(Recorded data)
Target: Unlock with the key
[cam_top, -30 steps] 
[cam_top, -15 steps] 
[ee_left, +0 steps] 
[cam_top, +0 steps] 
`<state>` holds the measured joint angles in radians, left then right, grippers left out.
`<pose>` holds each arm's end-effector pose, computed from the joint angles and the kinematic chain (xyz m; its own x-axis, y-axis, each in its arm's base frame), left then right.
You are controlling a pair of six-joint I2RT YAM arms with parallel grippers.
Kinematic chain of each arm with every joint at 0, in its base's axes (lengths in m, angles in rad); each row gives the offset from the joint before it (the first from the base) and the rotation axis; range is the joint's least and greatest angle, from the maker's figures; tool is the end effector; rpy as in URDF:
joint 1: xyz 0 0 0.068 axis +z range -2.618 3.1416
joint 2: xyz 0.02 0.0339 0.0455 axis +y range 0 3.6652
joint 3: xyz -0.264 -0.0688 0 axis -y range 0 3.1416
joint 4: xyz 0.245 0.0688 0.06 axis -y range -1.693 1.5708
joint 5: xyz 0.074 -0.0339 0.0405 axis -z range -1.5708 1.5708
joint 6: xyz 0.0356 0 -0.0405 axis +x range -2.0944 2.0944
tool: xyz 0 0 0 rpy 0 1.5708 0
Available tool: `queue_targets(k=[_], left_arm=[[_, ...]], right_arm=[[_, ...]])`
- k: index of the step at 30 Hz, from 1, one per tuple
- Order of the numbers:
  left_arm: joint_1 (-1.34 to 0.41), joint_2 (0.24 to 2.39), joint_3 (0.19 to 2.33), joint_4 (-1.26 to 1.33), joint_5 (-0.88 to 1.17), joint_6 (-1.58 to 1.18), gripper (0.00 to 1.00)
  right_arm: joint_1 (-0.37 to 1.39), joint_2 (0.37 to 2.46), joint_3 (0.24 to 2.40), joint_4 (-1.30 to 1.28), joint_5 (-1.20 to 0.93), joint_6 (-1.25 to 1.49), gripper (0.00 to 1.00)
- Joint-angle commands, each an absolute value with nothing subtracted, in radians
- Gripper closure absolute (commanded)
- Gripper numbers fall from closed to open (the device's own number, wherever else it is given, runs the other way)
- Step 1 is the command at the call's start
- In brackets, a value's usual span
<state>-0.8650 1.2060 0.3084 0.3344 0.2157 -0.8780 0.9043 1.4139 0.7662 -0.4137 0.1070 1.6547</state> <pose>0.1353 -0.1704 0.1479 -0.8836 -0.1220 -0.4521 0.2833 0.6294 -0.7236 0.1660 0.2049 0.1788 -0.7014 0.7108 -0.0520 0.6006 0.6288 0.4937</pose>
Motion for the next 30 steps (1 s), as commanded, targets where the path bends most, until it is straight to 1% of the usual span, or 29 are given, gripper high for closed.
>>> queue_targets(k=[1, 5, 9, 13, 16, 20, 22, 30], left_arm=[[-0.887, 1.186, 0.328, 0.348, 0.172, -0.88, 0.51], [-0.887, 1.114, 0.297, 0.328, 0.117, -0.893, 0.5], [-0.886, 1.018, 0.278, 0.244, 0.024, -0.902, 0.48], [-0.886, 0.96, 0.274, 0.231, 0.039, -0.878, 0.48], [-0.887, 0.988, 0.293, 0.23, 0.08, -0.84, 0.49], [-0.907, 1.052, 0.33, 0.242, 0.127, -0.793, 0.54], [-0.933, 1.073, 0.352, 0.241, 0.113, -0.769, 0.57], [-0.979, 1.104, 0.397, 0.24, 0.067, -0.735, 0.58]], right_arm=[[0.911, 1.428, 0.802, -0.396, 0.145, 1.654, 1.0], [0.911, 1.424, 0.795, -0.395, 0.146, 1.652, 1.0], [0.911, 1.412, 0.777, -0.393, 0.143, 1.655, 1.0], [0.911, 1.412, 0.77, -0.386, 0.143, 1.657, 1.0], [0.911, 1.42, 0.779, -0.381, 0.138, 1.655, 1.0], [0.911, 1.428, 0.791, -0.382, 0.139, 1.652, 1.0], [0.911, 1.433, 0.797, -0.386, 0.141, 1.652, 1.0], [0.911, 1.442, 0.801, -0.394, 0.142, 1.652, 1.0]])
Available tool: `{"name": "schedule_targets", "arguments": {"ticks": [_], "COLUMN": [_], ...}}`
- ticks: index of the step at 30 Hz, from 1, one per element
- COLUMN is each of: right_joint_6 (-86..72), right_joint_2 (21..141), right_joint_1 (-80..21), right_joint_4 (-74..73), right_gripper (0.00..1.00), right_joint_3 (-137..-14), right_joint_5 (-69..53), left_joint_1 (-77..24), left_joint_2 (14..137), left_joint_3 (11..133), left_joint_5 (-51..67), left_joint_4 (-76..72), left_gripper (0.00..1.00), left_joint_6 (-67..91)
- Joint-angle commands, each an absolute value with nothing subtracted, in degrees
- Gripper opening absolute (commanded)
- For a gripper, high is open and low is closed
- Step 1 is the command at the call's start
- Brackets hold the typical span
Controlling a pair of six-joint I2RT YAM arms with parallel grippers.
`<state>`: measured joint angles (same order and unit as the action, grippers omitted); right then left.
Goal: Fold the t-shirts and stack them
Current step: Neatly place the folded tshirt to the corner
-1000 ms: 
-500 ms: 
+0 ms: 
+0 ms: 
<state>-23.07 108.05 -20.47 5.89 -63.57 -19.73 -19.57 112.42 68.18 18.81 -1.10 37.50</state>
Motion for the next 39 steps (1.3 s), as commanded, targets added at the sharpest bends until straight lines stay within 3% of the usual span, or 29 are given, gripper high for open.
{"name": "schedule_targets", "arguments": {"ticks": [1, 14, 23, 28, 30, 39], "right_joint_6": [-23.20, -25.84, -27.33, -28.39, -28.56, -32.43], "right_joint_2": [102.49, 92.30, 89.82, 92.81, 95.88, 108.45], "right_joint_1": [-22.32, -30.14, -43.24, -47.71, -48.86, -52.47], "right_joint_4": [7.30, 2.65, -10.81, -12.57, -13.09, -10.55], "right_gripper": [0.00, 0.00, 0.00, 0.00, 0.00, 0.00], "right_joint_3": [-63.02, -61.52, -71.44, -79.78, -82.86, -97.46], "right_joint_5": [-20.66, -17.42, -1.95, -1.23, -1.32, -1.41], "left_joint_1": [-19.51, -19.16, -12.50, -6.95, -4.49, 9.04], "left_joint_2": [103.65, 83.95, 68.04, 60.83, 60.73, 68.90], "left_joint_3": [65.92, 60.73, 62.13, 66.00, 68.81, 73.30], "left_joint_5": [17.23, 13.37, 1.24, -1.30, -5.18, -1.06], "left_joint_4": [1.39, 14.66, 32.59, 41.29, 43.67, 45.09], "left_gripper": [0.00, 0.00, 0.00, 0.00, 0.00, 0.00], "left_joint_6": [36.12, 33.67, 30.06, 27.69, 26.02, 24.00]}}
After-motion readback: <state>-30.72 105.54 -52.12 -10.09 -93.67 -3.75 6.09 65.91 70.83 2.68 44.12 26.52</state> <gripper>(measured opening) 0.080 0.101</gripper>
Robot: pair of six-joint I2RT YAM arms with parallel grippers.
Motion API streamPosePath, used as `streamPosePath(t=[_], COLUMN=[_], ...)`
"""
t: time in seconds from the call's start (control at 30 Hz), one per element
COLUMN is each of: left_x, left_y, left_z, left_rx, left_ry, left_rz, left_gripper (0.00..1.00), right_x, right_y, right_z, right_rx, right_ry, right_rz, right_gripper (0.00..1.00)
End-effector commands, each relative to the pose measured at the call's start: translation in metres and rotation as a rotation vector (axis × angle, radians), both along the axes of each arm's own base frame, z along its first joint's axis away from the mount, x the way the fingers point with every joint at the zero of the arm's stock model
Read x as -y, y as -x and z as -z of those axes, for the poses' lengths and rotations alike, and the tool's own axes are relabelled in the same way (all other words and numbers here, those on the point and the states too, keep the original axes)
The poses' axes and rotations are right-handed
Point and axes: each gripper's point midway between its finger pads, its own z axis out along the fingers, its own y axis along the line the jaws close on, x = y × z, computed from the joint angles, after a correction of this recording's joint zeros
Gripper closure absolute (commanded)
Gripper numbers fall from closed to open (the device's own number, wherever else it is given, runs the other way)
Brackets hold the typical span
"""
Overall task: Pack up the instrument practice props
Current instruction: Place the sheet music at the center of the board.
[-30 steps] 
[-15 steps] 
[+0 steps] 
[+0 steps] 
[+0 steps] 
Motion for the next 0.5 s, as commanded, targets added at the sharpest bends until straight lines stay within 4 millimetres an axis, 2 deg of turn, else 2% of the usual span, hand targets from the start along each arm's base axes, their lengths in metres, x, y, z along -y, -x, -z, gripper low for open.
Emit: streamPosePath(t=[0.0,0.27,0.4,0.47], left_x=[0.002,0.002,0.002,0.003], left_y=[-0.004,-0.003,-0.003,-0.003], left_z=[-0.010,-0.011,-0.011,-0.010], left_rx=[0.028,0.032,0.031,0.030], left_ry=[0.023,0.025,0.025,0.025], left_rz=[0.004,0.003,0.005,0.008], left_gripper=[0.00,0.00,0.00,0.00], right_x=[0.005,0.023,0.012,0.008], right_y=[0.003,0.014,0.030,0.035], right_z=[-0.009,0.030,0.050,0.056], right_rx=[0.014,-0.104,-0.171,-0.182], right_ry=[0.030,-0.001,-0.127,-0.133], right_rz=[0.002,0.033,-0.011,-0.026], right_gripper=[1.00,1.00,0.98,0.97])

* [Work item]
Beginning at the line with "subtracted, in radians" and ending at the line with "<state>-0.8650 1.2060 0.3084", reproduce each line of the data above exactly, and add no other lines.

* [Output of the exercise]
- Joint-angle commands, each an absolute value with nothing subtracted, in radians
- Gripper closure absolute (commanded)
- Gripper numbers fall from closed to open (the device's own number, wherever else it is given, runs the other way)
- Step 1 is the command at the call's start
- In brackets, a value's usual span
<state>-0.8650 1.2060 0.3084 0.3344 0.2157 -0.8780 0.9043 1.4139 0.7662 -0.4137 0.1070 1.6547</state> <pose>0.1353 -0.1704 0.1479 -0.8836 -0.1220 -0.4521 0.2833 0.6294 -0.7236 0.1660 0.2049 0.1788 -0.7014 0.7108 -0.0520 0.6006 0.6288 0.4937</pose>

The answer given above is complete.